29 marzo, 2018 nessun commento


Bristol-Myers ha superato gli obiettivi di vendite 2017, grazie soprattutto agli immuno-oncologici Opdivo e Yervoy, all’anticoagulante Eliquis e al chemioterapico Sprycel. Inoltre, 36 progetti hanno raggiunto “traguardi interessanti” e i ricercatori hanno anche interrotto in anticipo due studi su Opdivo, che ha già raggiunto il target clinico della sopravvivenza dei pazienti.
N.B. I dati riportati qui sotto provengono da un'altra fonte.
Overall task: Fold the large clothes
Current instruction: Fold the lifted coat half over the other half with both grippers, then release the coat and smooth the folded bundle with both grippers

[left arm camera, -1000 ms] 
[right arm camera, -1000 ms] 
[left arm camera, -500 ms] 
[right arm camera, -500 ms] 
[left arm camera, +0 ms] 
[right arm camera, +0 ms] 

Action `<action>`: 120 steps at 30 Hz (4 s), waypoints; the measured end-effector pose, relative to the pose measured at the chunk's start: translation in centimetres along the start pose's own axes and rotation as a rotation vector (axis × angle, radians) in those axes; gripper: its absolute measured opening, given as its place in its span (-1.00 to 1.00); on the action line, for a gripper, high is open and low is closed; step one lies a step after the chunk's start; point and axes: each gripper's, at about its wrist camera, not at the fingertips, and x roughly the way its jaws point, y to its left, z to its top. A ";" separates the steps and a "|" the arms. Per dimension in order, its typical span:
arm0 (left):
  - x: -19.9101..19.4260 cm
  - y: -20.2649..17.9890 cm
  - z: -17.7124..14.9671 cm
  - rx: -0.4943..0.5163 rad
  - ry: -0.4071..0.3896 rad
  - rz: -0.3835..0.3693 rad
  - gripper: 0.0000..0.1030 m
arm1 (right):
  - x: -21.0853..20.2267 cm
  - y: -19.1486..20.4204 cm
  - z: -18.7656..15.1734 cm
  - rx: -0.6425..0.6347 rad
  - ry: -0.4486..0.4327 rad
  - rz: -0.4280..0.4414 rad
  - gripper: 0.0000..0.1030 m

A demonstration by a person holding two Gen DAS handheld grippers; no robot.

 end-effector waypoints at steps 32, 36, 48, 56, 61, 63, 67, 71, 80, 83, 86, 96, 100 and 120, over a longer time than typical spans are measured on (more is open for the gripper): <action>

Sempre nel 2017,  la pharma di New York ha ottenuto via libera per nuove indicazioni terapeutiche di Opdivo e ha dato inizio a 15 processi di registrazione. I prezzi delle azioni di BMS sono stati grosso modo stabili dall’inizio alla fine del 2017. Per le prestazioni rese all’azienda, il CEO Giovani Caforio ha portato a casa 3,9 milioni di dollari in incentivi. Ha anche raccolto 12,65 milioni di dollari in premi azionari e altri 550.000 come ulteriori compensi. Totale: 18,69 milioni di dollari. Nel 2016 il pacchetto retributivo di Caforio aveva un valore di 16,93 milioni di dollari, abbastanza per collocarsi al quattordicesimo posto della classifica dei top-manager più pagati dell’industria farmaceutica.  BMS è stata tra le poche aziende farmaceutiche –  coAbbVie, Amgen, Biogen ed Eli Lilly – a ricevere quest’anno un controllo esecutivo delle retribuzioni da parte del Centro Interfaith on Corporate Responsibility. Un gruppo di investitori ha affermato che la retribuzione dei dirigenti dell’industria farmaceutica si concentra troppo su obiettivi a breve termine e non abbastanza su R&S.